Bobrowski wunderte sich über das Hausverbot im ersten Moment ein wenig und empfand die Situation als traurig und komisch zugleich. "Zunächst war ich überrascht und habe mich völlig perplex umgedreht und bin gegangen." Schließlich gehe er gern dort essen. Ein paar Tage später kann er bereits wieder darüber lachen.

"Einige essen eben mehr, andere dafür weniger"

Dass Bobrowski in dem Lokal jetzt als Vielfraß dasteht, stört ihn nicht. "Ein All-you-can-Eat-Angebot ist eine Mischkalkulation für ein Restaurant. Einige essen eben mehr, andere dafür weniger." Seine Freundin habe übrigens kein Hausverbot bekommen.

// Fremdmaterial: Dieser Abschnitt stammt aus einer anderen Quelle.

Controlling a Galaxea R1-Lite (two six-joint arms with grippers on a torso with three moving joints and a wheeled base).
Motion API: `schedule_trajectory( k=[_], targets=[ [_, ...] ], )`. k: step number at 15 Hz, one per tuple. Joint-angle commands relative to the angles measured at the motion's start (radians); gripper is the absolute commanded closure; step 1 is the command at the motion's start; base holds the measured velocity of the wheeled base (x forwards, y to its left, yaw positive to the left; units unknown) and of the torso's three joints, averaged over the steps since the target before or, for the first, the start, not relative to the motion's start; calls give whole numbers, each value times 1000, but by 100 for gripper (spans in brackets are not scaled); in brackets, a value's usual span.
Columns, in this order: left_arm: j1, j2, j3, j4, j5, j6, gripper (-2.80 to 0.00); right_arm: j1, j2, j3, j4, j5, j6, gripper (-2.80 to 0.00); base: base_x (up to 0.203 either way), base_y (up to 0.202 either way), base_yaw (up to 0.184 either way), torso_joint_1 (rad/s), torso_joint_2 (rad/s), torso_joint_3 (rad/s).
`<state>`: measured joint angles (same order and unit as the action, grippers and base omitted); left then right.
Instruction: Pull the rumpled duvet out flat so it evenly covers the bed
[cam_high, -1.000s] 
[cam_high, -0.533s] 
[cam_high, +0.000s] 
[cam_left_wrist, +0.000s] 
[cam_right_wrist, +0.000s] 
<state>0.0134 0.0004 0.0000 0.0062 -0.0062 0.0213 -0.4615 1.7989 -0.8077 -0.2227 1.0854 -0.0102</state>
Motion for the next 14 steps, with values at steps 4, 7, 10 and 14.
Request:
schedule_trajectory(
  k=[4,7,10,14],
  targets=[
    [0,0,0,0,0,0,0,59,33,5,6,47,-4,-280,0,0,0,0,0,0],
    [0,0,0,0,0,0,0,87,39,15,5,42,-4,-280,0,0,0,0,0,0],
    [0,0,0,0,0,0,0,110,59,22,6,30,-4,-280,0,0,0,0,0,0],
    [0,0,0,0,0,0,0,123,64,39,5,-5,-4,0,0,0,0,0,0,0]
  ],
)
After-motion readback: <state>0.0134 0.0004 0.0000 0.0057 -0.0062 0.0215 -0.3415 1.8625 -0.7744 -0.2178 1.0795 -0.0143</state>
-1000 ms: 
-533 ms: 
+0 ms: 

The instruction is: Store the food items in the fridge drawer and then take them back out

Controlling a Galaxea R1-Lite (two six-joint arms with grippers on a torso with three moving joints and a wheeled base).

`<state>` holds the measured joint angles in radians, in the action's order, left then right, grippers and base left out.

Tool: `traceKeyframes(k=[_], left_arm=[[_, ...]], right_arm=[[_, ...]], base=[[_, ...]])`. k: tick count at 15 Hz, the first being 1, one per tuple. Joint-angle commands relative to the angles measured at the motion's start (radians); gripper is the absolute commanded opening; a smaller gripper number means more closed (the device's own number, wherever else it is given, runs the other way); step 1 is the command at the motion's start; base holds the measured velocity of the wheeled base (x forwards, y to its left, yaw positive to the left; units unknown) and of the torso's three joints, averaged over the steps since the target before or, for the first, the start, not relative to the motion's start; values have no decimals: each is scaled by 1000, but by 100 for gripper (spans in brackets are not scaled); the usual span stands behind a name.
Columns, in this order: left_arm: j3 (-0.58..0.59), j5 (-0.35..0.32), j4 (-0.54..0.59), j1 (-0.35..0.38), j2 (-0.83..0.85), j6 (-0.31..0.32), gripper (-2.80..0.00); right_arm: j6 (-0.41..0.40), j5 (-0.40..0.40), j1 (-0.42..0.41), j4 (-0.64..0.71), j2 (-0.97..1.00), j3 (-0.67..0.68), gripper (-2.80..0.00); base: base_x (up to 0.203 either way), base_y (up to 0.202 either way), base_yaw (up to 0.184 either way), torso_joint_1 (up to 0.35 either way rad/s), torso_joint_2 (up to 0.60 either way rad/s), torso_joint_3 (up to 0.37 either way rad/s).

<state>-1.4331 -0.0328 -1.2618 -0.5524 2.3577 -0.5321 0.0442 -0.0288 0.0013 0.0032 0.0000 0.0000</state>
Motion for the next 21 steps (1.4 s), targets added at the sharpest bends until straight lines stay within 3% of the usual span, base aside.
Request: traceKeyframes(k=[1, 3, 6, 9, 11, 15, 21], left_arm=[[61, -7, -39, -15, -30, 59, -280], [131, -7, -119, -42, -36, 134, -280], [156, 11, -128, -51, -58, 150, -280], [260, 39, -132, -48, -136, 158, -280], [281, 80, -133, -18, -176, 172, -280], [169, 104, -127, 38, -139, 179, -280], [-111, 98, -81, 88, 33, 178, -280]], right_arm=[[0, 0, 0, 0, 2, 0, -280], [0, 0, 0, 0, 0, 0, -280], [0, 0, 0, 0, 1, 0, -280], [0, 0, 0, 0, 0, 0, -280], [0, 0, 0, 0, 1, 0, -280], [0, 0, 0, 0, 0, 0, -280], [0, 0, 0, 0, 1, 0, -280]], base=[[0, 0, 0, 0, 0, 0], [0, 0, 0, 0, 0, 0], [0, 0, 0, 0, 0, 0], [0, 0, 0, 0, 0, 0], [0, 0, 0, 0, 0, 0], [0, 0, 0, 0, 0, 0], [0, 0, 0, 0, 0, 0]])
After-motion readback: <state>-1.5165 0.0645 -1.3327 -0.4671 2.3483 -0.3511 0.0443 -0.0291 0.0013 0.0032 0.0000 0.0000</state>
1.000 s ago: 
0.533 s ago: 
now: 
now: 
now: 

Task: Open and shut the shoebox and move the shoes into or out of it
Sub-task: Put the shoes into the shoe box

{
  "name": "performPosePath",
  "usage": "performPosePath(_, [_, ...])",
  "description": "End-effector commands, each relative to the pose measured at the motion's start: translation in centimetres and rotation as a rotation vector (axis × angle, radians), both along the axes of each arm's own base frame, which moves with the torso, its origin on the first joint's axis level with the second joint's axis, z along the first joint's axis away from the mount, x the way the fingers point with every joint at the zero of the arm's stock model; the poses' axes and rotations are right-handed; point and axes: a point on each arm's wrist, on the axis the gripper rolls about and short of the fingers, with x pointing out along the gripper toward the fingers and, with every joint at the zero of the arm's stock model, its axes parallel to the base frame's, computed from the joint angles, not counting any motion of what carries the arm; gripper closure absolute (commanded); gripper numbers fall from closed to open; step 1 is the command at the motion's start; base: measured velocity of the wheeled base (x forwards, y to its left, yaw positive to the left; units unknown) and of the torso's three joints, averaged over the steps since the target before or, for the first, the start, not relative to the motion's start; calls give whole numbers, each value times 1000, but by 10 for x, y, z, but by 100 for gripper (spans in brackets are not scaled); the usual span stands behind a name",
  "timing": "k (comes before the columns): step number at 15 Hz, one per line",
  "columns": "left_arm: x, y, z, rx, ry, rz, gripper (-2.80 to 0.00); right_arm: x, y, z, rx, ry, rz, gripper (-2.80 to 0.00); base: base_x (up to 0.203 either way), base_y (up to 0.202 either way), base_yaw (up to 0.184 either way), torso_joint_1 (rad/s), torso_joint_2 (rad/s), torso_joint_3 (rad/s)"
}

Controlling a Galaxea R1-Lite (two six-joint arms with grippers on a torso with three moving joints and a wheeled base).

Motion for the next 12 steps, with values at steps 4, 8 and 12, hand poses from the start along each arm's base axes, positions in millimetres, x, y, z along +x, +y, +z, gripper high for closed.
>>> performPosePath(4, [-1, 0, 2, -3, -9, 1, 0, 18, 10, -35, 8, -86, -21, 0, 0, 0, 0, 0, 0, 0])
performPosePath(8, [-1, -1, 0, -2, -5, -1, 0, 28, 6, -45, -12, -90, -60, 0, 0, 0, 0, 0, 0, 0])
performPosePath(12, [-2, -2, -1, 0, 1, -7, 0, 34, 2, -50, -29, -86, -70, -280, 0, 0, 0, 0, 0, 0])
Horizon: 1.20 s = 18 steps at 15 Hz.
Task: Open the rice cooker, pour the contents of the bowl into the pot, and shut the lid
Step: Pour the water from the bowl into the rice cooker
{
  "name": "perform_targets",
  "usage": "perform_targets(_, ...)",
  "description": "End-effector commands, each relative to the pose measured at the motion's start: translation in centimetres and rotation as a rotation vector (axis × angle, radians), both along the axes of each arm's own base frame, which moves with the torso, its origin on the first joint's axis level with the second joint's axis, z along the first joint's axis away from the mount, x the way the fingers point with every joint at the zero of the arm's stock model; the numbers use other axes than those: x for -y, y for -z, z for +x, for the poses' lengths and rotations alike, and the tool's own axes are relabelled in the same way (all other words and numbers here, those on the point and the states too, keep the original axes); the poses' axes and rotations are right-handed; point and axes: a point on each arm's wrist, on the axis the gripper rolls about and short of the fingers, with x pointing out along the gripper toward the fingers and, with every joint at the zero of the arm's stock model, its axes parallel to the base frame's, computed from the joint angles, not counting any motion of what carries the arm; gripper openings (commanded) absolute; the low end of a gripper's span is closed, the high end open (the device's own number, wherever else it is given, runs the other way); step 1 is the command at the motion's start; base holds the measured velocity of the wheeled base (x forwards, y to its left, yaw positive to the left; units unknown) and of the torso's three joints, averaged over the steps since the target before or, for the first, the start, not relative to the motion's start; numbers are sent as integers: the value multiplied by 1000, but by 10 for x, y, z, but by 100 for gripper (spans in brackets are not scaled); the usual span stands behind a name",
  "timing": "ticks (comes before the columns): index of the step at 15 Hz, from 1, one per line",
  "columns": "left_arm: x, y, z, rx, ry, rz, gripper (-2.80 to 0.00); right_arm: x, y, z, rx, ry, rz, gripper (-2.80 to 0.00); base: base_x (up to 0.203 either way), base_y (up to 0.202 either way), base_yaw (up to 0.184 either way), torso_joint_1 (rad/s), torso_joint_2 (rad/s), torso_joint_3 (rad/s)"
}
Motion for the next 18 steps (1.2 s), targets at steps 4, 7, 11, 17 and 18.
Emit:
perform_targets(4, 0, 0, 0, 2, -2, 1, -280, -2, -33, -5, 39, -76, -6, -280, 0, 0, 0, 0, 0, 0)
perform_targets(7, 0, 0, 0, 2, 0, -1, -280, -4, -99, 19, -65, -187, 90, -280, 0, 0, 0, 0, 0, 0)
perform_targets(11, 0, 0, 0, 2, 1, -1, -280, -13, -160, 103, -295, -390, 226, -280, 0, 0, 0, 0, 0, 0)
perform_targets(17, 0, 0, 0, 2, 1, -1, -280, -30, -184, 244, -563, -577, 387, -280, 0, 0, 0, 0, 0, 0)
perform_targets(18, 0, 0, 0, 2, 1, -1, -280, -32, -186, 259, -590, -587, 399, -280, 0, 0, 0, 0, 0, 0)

Die All-you-can-Eat-Angebote will der Landshuter auch weiterhin in der Region nutzen. Als Ausgleich für seinen Hunger will Bobrowski auch weiterhin nicht knauserig beim Trinkgeld sein.

Bleibt zu hoffen, dass die Wirte das genauso sehen und es zu schätzen wissen, dass es Bobrowski bei ihnen schmeckt. Und sie nicht künftig panisch ihre Rollläden runterlassen und das Licht ausschalten, wenn den Landshuter mal wieder der Hunger packt.